Electronic dictionaries. And before that, paper dictionaries.
I don’t know how anyone could survive without IC cards/ pasmo and google maps. I literally cannot read a paper map to save my life. Figuring out train transfers and busses? Did you just have to wait in line for the ticket machine for an eternity every day? Not being able to search kanji on your smartphone? Y’all are too powerful
I was in Kyoto. I thought it it was the free tissue/ad handout. Young woman doing it ghosted me. I yelled at her in Japanese: Gaijin don’t need tissues? She was handing out tampon samples. She kindly said どうぞ. Errrrr……
Went to a trip from Kyoto to Tokyo using seishun 18 kippu, and wrote down all the train schedule in my notebook. Can’t miss even one transfer if we want to arrive in Tokyo on the same day. No smartphone, no internet.
Does anyone remember the Gaijin Party Train?
Random people wanting to buy me food and drinks. I think my record at the local izakaya was five times in a row. The salaryman at the next table would talk to me and just pay my bill. It was such a novelty being the first foreigner they ever met.
Paying a ridiculous amount of money for a landline.
Sending letters and postcards home because few people had access to the internet.
Traveling overseas and feeling like a millionaire playing with monopoly money.
I moved to Nagoya in Summer ‘93, from the States. Pre-Internet. Very early mobile phones. But we had fax. If you had to be somewhere for a meeting, you received a map by fax.
going around and around a block, because you have found the adress down the the 丁 and block,but the numbering of the actuall buildings are totally random
There were quite a lot of sexy ladies on normal TV channels later in the evening.
There were a lot more products being advertised by western stars on TV… one I remember is Sean Connery advertising Japanese whisky… I was surprised that even he had sold his soul for yen.
The “let’s praise waga kuni Nippon to the high heavens” trend of TV programs hadn’t started yet.

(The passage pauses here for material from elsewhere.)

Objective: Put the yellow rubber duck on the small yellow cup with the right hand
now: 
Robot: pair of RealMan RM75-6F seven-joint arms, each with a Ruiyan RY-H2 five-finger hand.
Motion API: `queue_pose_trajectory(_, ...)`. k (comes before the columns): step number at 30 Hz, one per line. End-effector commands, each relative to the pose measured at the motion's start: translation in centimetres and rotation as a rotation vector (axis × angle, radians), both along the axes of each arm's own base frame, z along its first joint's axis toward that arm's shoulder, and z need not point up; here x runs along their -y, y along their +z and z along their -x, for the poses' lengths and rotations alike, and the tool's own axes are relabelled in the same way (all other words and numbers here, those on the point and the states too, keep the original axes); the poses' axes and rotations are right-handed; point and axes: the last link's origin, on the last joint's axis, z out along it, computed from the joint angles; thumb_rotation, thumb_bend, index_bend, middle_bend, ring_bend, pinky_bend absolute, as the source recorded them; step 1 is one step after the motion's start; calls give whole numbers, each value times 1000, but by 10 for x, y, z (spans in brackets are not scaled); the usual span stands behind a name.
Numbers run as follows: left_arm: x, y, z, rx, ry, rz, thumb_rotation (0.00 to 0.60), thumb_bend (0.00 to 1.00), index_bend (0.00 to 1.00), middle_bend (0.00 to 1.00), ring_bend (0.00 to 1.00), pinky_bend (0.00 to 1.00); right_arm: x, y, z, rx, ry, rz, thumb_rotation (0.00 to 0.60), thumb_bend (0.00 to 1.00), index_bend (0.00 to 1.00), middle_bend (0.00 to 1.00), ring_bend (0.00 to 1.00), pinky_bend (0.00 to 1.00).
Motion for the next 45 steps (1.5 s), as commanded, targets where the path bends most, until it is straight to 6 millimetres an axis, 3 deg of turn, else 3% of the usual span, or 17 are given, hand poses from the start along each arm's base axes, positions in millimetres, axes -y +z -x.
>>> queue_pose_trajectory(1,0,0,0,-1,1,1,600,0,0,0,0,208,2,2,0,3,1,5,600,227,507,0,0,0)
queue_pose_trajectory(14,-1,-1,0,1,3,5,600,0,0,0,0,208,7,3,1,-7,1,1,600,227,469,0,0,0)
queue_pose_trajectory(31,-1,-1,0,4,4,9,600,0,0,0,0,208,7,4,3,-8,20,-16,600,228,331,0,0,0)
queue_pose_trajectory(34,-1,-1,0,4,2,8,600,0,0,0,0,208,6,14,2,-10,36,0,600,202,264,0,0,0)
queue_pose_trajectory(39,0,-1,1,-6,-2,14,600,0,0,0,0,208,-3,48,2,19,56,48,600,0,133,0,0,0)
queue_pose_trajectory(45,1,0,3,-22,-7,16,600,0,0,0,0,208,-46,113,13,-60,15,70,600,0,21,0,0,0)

There were even some programs that featured foreigners criticising Japan (Koko Wa Hen Dayo, Nihonjin).
Sodai gomi days. I think everyone has heard the stories of the “big garbage” days and us dirty gaijin furnishing entire apartments from garbage pickings, but it’s something not possible to understand without actually experiencing it.
There were also businesses that would drive around the rich areas to stock up on stuff they sold to dumb FOB gaijin who didn’t know better. *Top Recycle* in the Kansai area was one such company.
Having to call the house landline of your Japanese girlfriend, quite possibly having to speak to one of her parents with your limited Japanese.